# Autoglym HD Wax



## Orca

*The Product:*
Autoglym High Definition Wax










Image Source: http://www.autoglym.co.uk/enGB/product-proddetail.asp?v06VQ=LGG&Range=1

From the Autoglym website:


> A perfect combination of elements (Carnauba + microcrystallines, waxes + saturated hydrocarbons and oils) and many years of development in the laboratory gives a super quality finish with exceptional durability
> 
> Offers the most lasting protection against all environmental contaminants such as salt, detergents, UV light, acid rain and industrial fallout. High Definition Wax is free of all abrasives, water & emulsifiers.
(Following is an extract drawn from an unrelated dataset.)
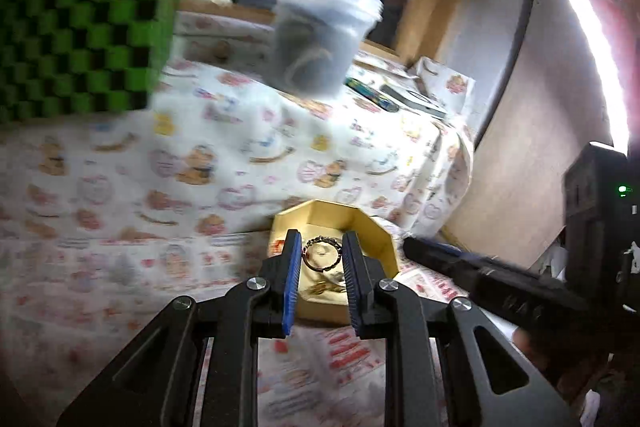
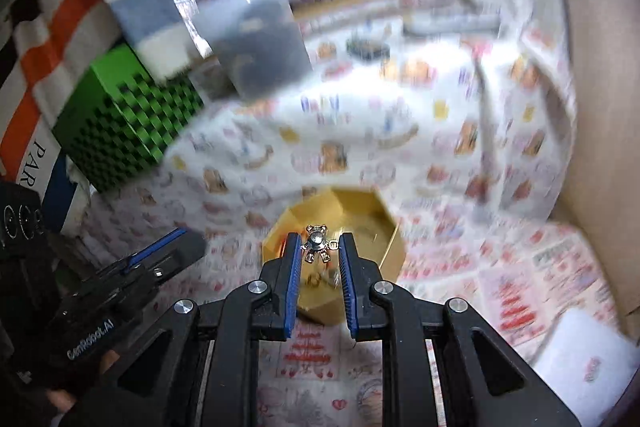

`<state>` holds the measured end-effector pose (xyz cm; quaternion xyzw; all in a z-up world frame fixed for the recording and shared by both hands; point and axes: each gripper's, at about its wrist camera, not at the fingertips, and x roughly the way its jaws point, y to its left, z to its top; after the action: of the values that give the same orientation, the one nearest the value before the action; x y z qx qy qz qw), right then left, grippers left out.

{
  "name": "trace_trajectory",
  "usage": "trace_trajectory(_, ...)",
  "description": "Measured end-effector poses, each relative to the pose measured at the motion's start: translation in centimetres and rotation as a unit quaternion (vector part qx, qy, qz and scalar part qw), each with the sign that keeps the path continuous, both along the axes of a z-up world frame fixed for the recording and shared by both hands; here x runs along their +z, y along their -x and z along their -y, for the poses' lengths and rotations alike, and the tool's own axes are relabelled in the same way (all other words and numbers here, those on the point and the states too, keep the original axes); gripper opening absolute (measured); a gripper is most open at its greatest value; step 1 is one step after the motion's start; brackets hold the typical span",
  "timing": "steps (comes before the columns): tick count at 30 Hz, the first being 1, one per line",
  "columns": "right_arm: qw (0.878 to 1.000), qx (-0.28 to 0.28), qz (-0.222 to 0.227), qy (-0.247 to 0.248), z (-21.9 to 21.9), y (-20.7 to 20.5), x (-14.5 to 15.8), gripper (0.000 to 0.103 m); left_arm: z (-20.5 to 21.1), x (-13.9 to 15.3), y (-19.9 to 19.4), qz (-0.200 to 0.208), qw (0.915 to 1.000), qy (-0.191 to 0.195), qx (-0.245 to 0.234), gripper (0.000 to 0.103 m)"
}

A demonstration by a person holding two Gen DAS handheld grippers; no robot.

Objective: Organize jewelry
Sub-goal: 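Carry the ring and the charm cluster over the yellow box, then open both tools to release the ring and charm into the box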

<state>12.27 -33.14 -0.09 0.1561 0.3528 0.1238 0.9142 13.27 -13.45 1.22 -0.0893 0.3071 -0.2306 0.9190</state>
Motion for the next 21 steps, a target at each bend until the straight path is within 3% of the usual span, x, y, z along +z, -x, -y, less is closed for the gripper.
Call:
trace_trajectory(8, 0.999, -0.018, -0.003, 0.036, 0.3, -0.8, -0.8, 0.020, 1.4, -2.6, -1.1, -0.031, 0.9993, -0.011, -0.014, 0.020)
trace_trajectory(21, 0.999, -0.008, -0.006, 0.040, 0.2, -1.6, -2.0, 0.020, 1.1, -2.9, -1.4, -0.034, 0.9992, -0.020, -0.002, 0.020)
The complete kit contains the ideal components for perfect results every time.


Source: http://www.autoglym.co.uk/enGB/product-proddetail.asp?v06VQ=LGG&Range=1

*Price and Availability:*
£39.99 RRP - 150g of wax supplied
As part of Autoglym's Retail Range, this product will be available from the usual outletters.

*Used on:*
1992 SAAB 900 Convertible - single stage black paint.

*Instructions:*
From the back of the box:


> Vehicle should be clean and dry. If required, pre-clean with Autoglym Bodywork Shampoo and Conditioner. For best results use High Definition Wax in the shade on a cool surface.
> 
> Apply wax sparingly with a light circular motion using the supplied red applicator sponge which must be pre-dampened before use. Spread High Definition Wax uniformly over the entire surface.
> 
> Leave wax film to dry on the surface for ten to fifteen minutes. Buff the dry wax film to a high gloss, using the supplied Hi-Tech Finishing Cloth, tirning the cloth frequently.


From the plastic bag containing the pads:


> Sponge must be damp before use. If it has dried out, immerse in water until the sponge has softened.


*Packaging:*
The product is supplied in a high quality printed box of an intriguing design with an outer sleeve and an inner box which folds open to reveal two sides - one containing the wax held in place by a supporting platform and the other containing 2x HD Wax Applicators and 1x Hi-Tech Finishing Cloth.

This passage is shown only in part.